- _WHAT TO PRODUCE_: In the records below, find every line that contains "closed" and list it.

- _DATA FOR THE TASK_:

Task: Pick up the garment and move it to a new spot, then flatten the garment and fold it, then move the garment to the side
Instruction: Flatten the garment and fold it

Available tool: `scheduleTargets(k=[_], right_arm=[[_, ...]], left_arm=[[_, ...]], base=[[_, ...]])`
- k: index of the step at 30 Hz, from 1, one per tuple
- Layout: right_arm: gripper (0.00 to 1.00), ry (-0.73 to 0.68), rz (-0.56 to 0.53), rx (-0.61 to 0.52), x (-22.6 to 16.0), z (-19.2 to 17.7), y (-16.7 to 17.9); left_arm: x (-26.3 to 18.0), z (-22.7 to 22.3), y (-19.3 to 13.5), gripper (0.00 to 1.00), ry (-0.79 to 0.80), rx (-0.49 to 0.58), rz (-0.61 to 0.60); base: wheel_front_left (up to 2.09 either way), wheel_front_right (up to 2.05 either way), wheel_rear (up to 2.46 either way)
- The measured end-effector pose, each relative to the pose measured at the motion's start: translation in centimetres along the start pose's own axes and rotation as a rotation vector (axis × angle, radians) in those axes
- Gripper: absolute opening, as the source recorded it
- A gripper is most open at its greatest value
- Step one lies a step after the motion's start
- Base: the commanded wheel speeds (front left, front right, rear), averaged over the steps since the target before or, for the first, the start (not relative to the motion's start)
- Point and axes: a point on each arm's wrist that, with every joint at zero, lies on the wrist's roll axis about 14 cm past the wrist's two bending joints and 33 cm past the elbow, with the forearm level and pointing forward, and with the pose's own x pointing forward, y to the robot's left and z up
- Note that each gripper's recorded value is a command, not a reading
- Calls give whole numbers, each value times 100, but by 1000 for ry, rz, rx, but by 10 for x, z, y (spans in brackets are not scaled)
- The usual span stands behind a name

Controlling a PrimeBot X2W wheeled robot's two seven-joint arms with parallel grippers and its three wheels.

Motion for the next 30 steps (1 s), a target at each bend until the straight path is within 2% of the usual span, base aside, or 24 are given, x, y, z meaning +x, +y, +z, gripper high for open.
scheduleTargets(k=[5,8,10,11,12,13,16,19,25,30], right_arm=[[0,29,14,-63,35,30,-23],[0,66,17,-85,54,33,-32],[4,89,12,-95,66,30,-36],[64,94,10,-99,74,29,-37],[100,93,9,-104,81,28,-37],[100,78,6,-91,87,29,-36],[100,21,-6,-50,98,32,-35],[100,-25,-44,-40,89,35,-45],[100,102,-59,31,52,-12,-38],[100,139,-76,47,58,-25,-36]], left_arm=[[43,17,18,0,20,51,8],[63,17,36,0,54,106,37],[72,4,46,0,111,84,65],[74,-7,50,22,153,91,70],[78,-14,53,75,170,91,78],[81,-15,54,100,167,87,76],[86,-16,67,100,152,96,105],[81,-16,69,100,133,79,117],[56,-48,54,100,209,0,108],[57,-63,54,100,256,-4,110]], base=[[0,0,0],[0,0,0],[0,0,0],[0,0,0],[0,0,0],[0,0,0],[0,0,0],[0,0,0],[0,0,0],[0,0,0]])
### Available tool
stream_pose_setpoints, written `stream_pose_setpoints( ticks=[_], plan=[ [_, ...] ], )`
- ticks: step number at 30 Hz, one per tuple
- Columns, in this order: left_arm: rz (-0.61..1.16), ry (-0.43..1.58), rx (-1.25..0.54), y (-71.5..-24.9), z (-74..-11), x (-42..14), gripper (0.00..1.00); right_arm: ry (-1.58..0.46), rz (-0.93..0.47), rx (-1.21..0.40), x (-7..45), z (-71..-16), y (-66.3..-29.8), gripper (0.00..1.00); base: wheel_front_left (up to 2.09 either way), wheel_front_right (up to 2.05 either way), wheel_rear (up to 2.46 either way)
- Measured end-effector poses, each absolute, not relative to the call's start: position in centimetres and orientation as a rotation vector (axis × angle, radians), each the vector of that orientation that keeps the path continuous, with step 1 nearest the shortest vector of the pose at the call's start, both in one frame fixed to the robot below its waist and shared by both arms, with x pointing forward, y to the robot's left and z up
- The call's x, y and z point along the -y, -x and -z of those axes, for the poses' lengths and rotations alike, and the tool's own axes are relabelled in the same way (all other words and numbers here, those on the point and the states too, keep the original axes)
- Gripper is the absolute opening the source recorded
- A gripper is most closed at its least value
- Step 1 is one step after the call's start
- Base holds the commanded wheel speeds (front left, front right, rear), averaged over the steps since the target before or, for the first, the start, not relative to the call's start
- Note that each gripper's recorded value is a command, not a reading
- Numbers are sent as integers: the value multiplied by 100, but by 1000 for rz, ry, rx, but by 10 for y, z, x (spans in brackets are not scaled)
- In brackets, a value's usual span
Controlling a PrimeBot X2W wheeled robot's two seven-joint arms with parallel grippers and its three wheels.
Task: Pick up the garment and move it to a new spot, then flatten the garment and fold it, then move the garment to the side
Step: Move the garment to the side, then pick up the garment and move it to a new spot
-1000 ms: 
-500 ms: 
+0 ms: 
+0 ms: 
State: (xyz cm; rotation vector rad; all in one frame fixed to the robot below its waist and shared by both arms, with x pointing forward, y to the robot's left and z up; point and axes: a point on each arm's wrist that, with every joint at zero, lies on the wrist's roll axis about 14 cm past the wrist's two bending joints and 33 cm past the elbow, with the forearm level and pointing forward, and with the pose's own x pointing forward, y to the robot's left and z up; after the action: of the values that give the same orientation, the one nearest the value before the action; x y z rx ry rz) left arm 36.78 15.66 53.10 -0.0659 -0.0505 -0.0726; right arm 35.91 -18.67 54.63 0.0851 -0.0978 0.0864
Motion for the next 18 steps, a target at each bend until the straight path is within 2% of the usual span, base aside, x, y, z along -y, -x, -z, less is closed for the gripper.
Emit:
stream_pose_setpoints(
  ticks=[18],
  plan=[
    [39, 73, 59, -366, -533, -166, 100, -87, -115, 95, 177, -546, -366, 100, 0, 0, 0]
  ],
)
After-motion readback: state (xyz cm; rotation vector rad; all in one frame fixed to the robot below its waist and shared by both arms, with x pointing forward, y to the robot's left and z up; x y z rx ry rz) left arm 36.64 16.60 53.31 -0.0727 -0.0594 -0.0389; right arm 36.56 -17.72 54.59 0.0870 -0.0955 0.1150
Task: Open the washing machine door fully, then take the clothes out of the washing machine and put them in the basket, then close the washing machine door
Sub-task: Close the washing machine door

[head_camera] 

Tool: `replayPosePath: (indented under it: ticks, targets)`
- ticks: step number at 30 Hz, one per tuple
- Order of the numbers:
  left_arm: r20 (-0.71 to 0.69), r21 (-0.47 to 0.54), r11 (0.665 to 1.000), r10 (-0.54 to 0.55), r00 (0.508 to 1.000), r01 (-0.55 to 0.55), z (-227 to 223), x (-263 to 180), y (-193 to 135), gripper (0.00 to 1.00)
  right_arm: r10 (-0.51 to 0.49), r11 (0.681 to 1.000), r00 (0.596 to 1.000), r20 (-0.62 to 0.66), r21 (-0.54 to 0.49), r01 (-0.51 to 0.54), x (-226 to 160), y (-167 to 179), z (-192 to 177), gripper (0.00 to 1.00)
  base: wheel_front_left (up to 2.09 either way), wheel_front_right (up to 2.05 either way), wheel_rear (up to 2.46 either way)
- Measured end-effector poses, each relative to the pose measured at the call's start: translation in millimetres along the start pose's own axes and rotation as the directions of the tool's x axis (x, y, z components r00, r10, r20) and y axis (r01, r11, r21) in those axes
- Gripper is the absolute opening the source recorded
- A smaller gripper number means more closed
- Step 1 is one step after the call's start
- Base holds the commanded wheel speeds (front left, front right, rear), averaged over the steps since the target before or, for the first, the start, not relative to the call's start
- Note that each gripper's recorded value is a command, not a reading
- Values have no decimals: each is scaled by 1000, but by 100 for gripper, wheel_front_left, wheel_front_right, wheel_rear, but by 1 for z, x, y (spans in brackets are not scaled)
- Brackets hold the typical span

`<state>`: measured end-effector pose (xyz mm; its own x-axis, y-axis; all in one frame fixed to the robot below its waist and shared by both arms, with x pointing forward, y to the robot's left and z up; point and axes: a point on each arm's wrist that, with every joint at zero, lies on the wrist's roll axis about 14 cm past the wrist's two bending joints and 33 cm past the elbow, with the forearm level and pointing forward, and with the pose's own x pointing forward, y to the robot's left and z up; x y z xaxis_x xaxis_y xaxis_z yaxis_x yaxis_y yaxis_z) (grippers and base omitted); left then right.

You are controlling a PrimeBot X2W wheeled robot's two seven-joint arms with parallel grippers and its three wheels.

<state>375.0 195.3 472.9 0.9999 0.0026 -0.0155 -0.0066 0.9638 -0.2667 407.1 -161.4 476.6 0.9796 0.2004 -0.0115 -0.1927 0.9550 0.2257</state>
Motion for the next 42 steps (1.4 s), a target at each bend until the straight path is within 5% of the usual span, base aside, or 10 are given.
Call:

- _OUTPUT BELOW_:
- A gripper is most closed at its least value
Motion for the next 18 steps, a target at each bend until the straight path is within 2% of the usual span, base aside, x, y, z along -y, -x, -z, less is closed for the gripper.
- A smaller gripper number means more closed

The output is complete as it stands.